==== INPUT DATA ====

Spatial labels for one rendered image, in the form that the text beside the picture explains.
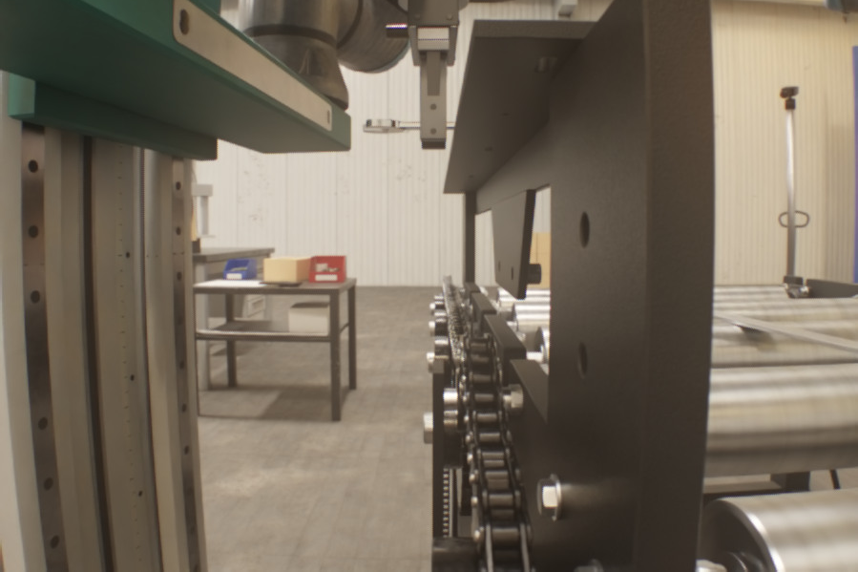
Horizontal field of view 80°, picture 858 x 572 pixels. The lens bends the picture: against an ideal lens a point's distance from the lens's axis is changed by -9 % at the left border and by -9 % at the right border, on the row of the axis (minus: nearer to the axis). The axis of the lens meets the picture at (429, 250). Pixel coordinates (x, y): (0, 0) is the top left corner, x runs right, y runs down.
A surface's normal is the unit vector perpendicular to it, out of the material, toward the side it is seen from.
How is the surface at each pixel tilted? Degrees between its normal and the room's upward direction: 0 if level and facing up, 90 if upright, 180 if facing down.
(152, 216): 90
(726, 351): 65
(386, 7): 128
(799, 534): 19
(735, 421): 70
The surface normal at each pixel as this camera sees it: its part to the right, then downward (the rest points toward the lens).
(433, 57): -0.01, 0.53
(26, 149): 0.99, 0.00
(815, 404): -0.01, -0.48
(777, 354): -0.01, -0.21
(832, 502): 0.00, -1.00
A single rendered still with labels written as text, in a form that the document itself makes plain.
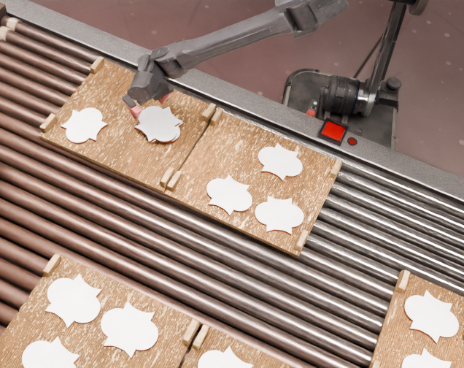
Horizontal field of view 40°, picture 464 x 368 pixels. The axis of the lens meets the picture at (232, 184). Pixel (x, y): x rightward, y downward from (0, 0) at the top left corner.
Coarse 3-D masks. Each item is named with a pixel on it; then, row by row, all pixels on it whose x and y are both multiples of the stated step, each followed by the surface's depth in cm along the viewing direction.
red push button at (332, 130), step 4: (328, 124) 196; (332, 124) 196; (336, 124) 197; (324, 128) 195; (328, 128) 195; (332, 128) 196; (336, 128) 196; (340, 128) 196; (344, 128) 196; (324, 132) 194; (328, 132) 194; (332, 132) 195; (336, 132) 195; (340, 132) 195; (328, 136) 194; (332, 136) 194; (336, 136) 194; (340, 136) 194
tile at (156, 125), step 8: (144, 112) 187; (152, 112) 187; (160, 112) 188; (144, 120) 185; (152, 120) 186; (160, 120) 186; (168, 120) 186; (176, 120) 187; (136, 128) 184; (144, 128) 184; (152, 128) 184; (160, 128) 185; (168, 128) 185; (152, 136) 183; (160, 136) 183; (168, 136) 183
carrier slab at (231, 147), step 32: (224, 128) 191; (256, 128) 192; (192, 160) 183; (224, 160) 184; (256, 160) 185; (320, 160) 187; (192, 192) 177; (256, 192) 179; (288, 192) 180; (320, 192) 181; (256, 224) 173
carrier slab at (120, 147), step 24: (96, 72) 198; (120, 72) 199; (72, 96) 192; (96, 96) 192; (120, 96) 193; (120, 120) 188; (192, 120) 191; (72, 144) 182; (96, 144) 183; (120, 144) 184; (144, 144) 184; (168, 144) 185; (192, 144) 186; (120, 168) 179; (144, 168) 180; (168, 168) 181
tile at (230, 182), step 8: (208, 184) 178; (216, 184) 178; (224, 184) 178; (232, 184) 178; (240, 184) 179; (208, 192) 176; (216, 192) 177; (224, 192) 177; (232, 192) 177; (240, 192) 177; (216, 200) 175; (224, 200) 175; (232, 200) 176; (240, 200) 176; (248, 200) 176; (224, 208) 174; (232, 208) 174; (240, 208) 174; (248, 208) 175
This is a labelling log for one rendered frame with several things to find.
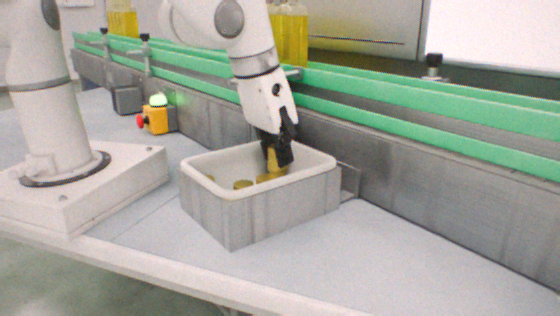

====

◆ **TASK GOAL**: The output is the data above, repeated exactly, with pictures omitted.

◆ **REPLY TO THE TASK**:
Spatial labels for one rendered image, in the form that the text beside the picture explains.
Horizontal field of view 80°, picture 858 x 572 pixels. The lens bends the picture: against an ideal lens a point's distance from the lens's axis is changed by -9 % at the left border and by -9 % at the right border, on the row of the axis (minus: nearer to the axis). The axis of the lens meets the picture at (429, 250). Pixel coordinates (x, y): (0, 0) is the top left corner, x runs right, y runs down.
A surface's normal is the unit vector perpendicular to it, out of the material, toward the side it is seen from.
How is the surface at each pixel tilted? Degrees between its normal and the room's upward direction: 0 if level and facing up, 90 if upright, 180 if facing down.
(152, 216): 90
(726, 351): 65
(386, 7): 128
(799, 534): 19
(735, 421): 70
The surface normal at each pixel as this camera sees it: its part to the right, then downward (the rest points toward the lens).
(433, 57): -0.01, 0.53
(26, 149): 0.99, 0.00
(815, 404): -0.01, -0.48
(777, 354): -0.01, -0.21
(832, 502): 0.00, -1.00
A single rendered still with labels written as text, in a form that the document itself makes plain.
Horizontal field of view 40°, picture 464 x 368 pixels. The axis of the lens meets the picture at (232, 184). Pixel (x, y): x rightward, y downward from (0, 0) at the top left corner.
Coarse 3-D masks. Each item is named with a pixel on it; then, row by row, all pixels on it whose x and y are both multiples of the stated step, each followed by the surface's depth in cm along the viewing direction.
red push button at (332, 130), step 4: (328, 124) 196; (332, 124) 196; (336, 124) 197; (324, 128) 195; (328, 128) 195; (332, 128) 196; (336, 128) 196; (340, 128) 196; (344, 128) 196; (324, 132) 194; (328, 132) 194; (332, 132) 195; (336, 132) 195; (340, 132) 195; (328, 136) 194; (332, 136) 194; (336, 136) 194; (340, 136) 194
tile at (156, 125), step 8: (144, 112) 187; (152, 112) 187; (160, 112) 188; (144, 120) 185; (152, 120) 186; (160, 120) 186; (168, 120) 186; (176, 120) 187; (136, 128) 184; (144, 128) 184; (152, 128) 184; (160, 128) 185; (168, 128) 185; (152, 136) 183; (160, 136) 183; (168, 136) 183
carrier slab at (231, 147), step 32: (224, 128) 191; (256, 128) 192; (192, 160) 183; (224, 160) 184; (256, 160) 185; (320, 160) 187; (192, 192) 177; (256, 192) 179; (288, 192) 180; (320, 192) 181; (256, 224) 173
carrier slab at (120, 147), step 24: (96, 72) 198; (120, 72) 199; (72, 96) 192; (96, 96) 192; (120, 96) 193; (120, 120) 188; (192, 120) 191; (72, 144) 182; (96, 144) 183; (120, 144) 184; (144, 144) 184; (168, 144) 185; (192, 144) 186; (120, 168) 179; (144, 168) 180; (168, 168) 181
tile at (230, 182), step 8: (208, 184) 178; (216, 184) 178; (224, 184) 178; (232, 184) 178; (240, 184) 179; (208, 192) 176; (216, 192) 177; (224, 192) 177; (232, 192) 177; (240, 192) 177; (216, 200) 175; (224, 200) 175; (232, 200) 176; (240, 200) 176; (248, 200) 176; (224, 208) 174; (232, 208) 174; (240, 208) 174; (248, 208) 175
This is a labelling log for one rendered frame with several things to find.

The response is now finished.